Only the pictures should be dropped; every line of the data must come back exactly as written.

..........

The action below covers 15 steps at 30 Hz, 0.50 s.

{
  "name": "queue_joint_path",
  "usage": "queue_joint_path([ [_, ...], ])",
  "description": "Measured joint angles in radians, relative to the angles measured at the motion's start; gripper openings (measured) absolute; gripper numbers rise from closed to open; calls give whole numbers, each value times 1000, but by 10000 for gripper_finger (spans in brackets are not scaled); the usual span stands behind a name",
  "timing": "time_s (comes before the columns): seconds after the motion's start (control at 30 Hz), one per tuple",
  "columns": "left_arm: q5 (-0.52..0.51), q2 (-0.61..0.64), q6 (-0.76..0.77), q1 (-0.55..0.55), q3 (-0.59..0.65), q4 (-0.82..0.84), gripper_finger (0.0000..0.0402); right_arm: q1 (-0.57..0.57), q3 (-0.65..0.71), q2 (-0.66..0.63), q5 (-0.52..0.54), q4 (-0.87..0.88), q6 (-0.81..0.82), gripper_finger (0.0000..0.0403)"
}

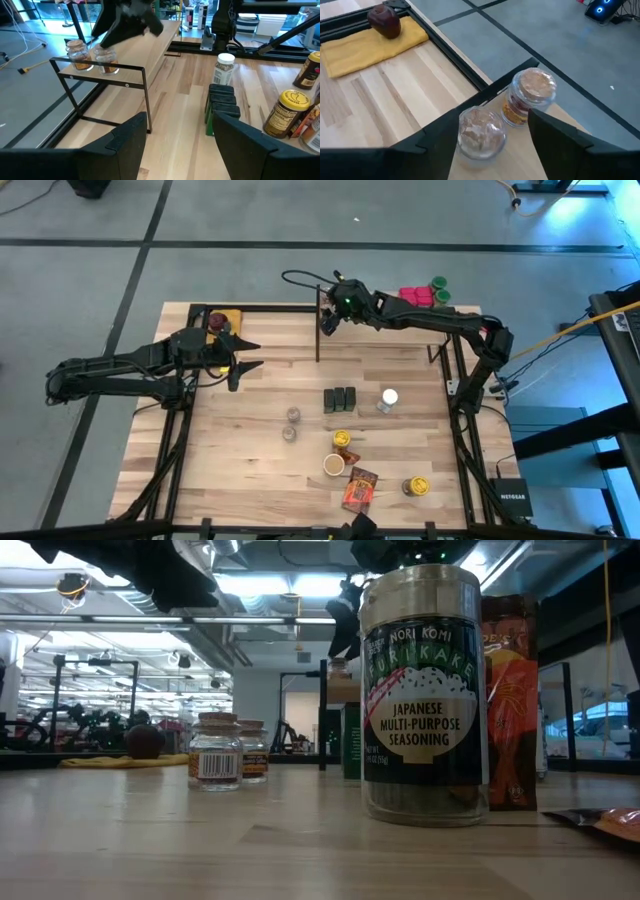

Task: Shelf spices
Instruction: Put the top right brown seasoning bottle on the shelf and align it with the other brown seasoning bottle

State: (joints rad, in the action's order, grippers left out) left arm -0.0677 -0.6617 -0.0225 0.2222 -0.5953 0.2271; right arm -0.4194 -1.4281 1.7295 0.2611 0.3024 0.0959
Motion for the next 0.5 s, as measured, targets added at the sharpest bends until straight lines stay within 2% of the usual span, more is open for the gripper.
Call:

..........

RESULT OF THIS TASK:
The action below covers 15 steps at 30 Hz, 0.50 s.

{
  "name": "queue_joint_path",
  "usage": "queue_joint_path([ [_, ...], ])",
  "description": "Measured joint angles in radians, relative to the angles measured at the motion's start; gripper openings (measured) absolute; gripper numbers rise from closed to open; calls give whole numbers, each value times 1000, but by 10000 for gripper_finger (spans in brackets are not scaled); the usual span stands behind a name",
  "timing": "time_s (comes before the columns): seconds after the motion's start (control at 30 Hz), one per tuple",
  "columns": "left_arm: q5 (-0.52..0.51), q2 (-0.61..0.64), q6 (-0.76..0.77), q1 (-0.55..0.55), q3 (-0.59..0.65), q4 (-0.82..0.84), gripper_finger (0.0000..0.0402); right_arm: q1 (-0.57..0.57), q3 (-0.65..0.71), q2 (-0.66..0.63), q5 (-0.52..0.54), q4 (-0.87..0.88), q6 (-0.81..0.82), gripper_finger (0.0000..0.0403)"
}


Task: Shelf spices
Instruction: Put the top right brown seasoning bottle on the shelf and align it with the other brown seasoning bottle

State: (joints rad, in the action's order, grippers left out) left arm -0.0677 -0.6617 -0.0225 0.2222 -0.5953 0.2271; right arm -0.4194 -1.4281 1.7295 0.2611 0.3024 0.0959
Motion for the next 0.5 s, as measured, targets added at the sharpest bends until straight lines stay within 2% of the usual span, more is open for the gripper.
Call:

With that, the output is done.